- _Task requirements_
Print the data that follows, exactly and completely.

- _Dataset content_
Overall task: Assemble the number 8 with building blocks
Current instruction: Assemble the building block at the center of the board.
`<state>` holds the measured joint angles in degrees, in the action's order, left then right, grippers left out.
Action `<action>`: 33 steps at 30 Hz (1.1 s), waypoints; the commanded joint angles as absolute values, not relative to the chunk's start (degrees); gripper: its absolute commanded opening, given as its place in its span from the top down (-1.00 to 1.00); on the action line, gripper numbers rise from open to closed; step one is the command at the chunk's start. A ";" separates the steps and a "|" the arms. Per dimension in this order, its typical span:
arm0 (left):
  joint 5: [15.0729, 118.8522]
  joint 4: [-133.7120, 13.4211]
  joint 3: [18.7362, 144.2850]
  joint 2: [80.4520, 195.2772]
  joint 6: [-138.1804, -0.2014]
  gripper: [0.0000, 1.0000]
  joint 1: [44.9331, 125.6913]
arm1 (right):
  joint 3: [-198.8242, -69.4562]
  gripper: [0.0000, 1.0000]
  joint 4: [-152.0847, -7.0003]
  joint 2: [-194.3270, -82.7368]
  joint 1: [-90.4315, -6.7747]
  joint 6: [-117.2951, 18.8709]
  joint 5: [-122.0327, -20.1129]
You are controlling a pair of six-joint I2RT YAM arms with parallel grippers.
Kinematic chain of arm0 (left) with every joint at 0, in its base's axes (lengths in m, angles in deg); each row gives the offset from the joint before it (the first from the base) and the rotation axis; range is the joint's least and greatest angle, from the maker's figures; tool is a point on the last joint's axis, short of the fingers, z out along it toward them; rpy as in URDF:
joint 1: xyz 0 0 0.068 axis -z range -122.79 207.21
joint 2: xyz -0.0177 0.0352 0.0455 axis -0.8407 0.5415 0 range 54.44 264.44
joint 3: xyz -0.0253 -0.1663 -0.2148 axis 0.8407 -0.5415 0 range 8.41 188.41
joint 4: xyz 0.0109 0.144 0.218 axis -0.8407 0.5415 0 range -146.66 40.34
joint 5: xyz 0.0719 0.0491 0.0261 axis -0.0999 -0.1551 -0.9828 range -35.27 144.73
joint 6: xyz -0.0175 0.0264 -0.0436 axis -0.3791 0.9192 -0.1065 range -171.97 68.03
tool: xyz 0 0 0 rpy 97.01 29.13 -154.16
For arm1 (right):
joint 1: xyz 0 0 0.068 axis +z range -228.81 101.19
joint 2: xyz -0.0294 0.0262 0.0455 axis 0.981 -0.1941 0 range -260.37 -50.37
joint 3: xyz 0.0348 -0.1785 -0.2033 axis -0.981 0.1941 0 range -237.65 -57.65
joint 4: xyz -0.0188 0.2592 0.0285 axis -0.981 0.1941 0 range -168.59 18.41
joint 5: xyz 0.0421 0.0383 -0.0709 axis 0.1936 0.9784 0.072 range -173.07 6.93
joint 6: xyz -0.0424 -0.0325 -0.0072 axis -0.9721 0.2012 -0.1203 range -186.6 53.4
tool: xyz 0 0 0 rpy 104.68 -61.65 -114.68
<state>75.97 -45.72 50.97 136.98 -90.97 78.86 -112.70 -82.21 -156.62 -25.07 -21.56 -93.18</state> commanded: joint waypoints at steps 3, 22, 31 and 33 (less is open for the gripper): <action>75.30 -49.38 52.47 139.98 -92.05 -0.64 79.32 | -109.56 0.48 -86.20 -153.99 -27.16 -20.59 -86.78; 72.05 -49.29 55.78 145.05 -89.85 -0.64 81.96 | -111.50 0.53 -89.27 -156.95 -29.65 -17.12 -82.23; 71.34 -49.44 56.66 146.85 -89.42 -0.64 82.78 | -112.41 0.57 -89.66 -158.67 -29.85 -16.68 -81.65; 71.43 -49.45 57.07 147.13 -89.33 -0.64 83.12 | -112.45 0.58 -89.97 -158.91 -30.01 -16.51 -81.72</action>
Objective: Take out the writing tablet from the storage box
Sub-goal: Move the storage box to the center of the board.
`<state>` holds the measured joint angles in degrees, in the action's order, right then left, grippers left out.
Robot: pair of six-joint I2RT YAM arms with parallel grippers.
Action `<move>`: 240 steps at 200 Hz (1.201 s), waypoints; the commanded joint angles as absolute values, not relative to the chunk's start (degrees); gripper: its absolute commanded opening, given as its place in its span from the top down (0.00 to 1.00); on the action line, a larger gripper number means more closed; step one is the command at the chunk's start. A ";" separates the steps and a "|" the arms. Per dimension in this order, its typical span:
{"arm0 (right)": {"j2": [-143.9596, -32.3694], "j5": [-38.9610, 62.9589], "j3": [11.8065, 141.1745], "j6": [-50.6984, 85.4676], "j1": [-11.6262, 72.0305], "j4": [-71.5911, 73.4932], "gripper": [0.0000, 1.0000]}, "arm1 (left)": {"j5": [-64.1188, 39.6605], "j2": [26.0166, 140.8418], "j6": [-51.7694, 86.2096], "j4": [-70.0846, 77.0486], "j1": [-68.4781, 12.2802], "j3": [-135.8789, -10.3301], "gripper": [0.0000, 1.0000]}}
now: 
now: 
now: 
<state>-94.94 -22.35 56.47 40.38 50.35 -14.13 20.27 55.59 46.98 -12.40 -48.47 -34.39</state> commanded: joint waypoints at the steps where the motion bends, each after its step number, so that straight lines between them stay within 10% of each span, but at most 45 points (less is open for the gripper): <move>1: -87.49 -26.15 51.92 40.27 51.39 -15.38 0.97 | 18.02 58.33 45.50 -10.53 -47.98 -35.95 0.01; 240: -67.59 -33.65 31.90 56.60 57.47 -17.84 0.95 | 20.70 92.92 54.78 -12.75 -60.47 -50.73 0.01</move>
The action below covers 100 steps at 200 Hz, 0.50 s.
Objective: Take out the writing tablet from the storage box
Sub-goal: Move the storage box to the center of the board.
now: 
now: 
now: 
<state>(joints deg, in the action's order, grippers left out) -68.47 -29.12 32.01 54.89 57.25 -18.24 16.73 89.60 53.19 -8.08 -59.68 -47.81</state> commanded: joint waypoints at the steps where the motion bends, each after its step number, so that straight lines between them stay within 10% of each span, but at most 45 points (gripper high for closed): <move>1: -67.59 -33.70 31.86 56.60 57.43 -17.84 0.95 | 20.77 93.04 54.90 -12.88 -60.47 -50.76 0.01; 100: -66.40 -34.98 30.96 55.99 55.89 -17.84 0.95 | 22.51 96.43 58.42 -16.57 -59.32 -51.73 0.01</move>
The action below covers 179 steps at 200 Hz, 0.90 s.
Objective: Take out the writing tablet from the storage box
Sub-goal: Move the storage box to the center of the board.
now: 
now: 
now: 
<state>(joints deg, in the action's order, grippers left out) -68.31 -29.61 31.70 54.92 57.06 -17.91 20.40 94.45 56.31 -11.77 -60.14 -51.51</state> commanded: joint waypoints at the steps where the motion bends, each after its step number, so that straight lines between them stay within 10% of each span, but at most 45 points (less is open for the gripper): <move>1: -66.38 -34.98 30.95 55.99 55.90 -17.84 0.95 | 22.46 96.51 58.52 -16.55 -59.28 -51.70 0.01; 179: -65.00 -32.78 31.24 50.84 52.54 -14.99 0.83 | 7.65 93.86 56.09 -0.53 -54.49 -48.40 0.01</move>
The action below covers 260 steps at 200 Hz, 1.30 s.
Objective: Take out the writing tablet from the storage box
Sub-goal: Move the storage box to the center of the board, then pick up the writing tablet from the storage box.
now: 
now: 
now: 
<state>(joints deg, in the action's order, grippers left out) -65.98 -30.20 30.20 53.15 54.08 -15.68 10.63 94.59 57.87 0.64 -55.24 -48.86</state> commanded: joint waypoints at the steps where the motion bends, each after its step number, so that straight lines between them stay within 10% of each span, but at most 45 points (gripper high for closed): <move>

- _Output_
Overall task: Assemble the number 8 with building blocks
Current instruction: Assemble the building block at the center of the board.
`<state>` holds the measured joint angles in degrees, in the action's order, left then right, grippers left out.
Action `<action>`: 33 steps at 30 Hz (1.1 s), waypoints; the commanded joint angles as absolute values, not relative to the chunk's start (degrees); gripper: its absolute commanded opening, given as its place in its span from the top down (-1.00 to 1.00); on the action line, gripper numbers rise from open to closed; step one is the command at the chunk's start. A ";" separates the steps and a "|" the arms. Per dimension in this order, its typical span:
arm0 (left):
  joint 5: [15.0729, 118.8522]
  joint 4: [-133.7120, 13.4211]
  joint 3: [18.7362, 144.2850]
  joint 2: [80.4520, 195.2772]
  joint 6: [-138.1804, -0.2014]
  gripper: [0.0000, 1.0000]
  joint 1: [44.9331, 125.6913]
arm1 (right):
  joint 3: [-198.8242, -69.4562]
  gripper: [0.0000, 1.0000]
  joint 4: [-152.0847, -7.0003]
  joint 2: [-194.3270, -82.7368]
  joint 1: [-90.4315, -6.7747]
  joint 6: [-117.2951, 18.8709]
  joint 5: [-122.0327, -20.1129]
You are controlling a pair of six-joint I2RT YAM arms with parallel grippers.
Kinematic chain of arm0 (left) with every joint at 0, in its base's axes (lengths in m, angles in deg); each row gives the offset from the joint before it (the first from the base) and the rotation axis; range is the joint's least and greatest angle, from the maker's figures; tool is a point on the last joint's axis, short of the fingers, z out along it toward them; rpy as in URDF:
joint 1: xyz 0 0 0.068 axis -z range -122.79 207.21
joint 2: xyz -0.0177 0.0352 0.0455 axis -0.8407 0.5415 0 range 54.44 264.44
joint 3: xyz -0.0253 -0.1663 -0.2148 axis 0.8407 -0.5415 0 range 8.41 188.41
joint 4: xyz 0.0109 0.144 0.218 axis -0.8407 0.5415 0 range -146.66 40.34
joint 5: xyz 0.0719 0.0491 0.0261 axis -0.0999 -0.1551 -0.9828 range -35.27 144.73
joint 6: xyz -0.0175 0.0264 -0.0436 axis -0.3791 0.9192 -0.1065 range -171.97 68.03
tool: xyz 0 0 0 rpy 97.01 29.13 -154.16
For arm1 (right):
joint 1: xyz 0 0 0.068 axis +z range -228.81 101.19
joint 2: xyz -0.0294 0.0262 0.0455 axis 0.981 -0.1941 0 range -260.37 -50.37
joint 3: xyz 0.0348 -0.1785 -0.2033 axis -0.981 0.1941 0 range -237.65 -57.65
joint 4: xyz -0.0188 0.2592 0.0285 axis -0.981 0.1941 0 range -168.59 18.41
joint 5: xyz 0.0421 0.0383 -0.0709 axis 0.1936 0.9784 0.072 range -173.07 6.93
joint 6: xyz -0.0424 -0.0325 -0.0072 axis -0.9721 0.2012 -0.1203 range -186.6 53.4
tool: xyz 0 0 0 rpy 104.68 -61.65 -114.68
<state>75.97 -45.72 50.97 136.98 -90.97 78.86 -112.70 -82.21 -156.62 -25.07 -21.56 -93.18</state> commanded: joint waypoints at steps 3, 22, 31 and 33 (less is open for the gripper): <action>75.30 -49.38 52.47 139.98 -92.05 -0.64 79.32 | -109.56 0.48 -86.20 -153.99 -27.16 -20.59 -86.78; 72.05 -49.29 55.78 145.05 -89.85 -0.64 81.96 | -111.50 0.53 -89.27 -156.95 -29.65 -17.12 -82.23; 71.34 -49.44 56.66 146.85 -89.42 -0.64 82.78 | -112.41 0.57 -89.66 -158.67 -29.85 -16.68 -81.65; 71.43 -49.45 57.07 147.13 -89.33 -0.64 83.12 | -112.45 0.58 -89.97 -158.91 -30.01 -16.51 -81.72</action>
Objective: Take out the writing tablet from the storage box
Sub-goal: Move the storage box to the center of the board.
`<state>` holds the measured joint angles in degrees, in the action's order, right then left, grippers left out.
Robot: pair of six-joint I2RT YAM arms with parallel grippers.
Action `<move>`: 240 steps at 200 Hz (1.201 s), waypoints; the commanded joint angles as absolute values, not relative to the chunk's start (degrees); gripper: its absolute commanded opening, given as its place in its span from the top down (0.00 to 1.00); on the action line, a larger gripper number means more closed; step one is the command at the chunk's start. A ";" separates the steps and a "|" the arms. Per dimension in this order, its typical span:
{"arm0 (right)": {"j2": [-143.9596, -32.3694], "j5": [-38.9610, 62.9589], "j3": [11.8065, 141.1745], "j6": [-50.6984, 85.4676], "j1": [-11.6262, 72.0305], "j4": [-71.5911, 73.4932], "gripper": [0.0000, 1.0000]}, "arm1 (left)": {"j5": [-64.1188, 39.6605], "j2": [26.0166, 140.8418], "j6": [-51.7694, 86.2096], "j4": [-70.0846, 77.0486], "j1": [-68.4781, 12.2802], "j3": [-135.8789, -10.3301], "gripper": [0.0000, 1.0000]}}
now: 
now: 
now: 
<state>-94.94 -22.35 56.47 40.38 50.35 -14.13 20.27 55.59 46.98 -12.40 -48.47 -34.39</state> commanded: joint waypoints at the steps where the motion bends, each after its step number, so that straight lines between them stay within 10% of each span, but at most 45 points (less is open for the gripper): <move>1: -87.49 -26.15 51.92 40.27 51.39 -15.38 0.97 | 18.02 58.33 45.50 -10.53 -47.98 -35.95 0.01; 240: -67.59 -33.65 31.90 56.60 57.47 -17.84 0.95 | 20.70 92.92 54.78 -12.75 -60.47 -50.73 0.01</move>
The action below covers 100 steps at 200 Hz, 0.50 s.
Objective: Take out the writing tablet from the storage box
Sub-goal: Move the storage box to the center of the board.
now: 
now: 
now: 
<state>(joints deg, in the action's order, grippers left out) -68.47 -29.12 32.01 54.89 57.25 -18.24 16.73 89.60 53.19 -8.08 -59.68 -47.81</state> commanded: joint waypoints at the steps where the motion bends, each after its step number, so that straight lines between them stay within 10% of each span, but at most 45 points (gripper high for closed): <move>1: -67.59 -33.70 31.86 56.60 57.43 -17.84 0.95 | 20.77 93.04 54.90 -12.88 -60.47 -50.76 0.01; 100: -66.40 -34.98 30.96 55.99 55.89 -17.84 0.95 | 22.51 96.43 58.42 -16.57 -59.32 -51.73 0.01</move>
The action below covers 179 steps at 200 Hz, 0.90 s.
Objective: Take out the writing tablet from the storage box
Sub-goal: Move the storage box to the center of the board.
now: 
now: 
now: 
<state>(joints deg, in the action's order, grippers left out) -68.31 -29.61 31.70 54.92 57.06 -17.91 20.40 94.45 56.31 -11.77 -60.14 -51.51</state> commanded: joint waypoints at the steps where the motion bends, each after its step number, so that straight lines between them stay within 10% of each span, but at most 45 points (less is open for the gripper): <move>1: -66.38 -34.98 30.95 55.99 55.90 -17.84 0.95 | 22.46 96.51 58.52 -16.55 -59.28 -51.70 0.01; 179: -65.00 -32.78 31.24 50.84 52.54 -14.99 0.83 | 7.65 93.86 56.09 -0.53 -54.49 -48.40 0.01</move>
The action below covers 260 steps at 200 Hz, 1.30 s.
Objective: Take out the writing tablet from the storage box
Sub-goal: Move the storage box to the center of the board, then pick up the writing tablet from the storage box.
now: 
now: 
now: 
<state>(joints deg, in the action's order, grippers left out) -65.98 -30.20 30.20 53.15 54.08 -15.68 10.63 94.59 57.87 0.64 -55.24 -48.86</state> commanded: joint waypoints at the steps where the motion bends, each after its step number, so that straight lines between them stay within 10% of each span, but at most 45 points (gripper high for closed): <move>

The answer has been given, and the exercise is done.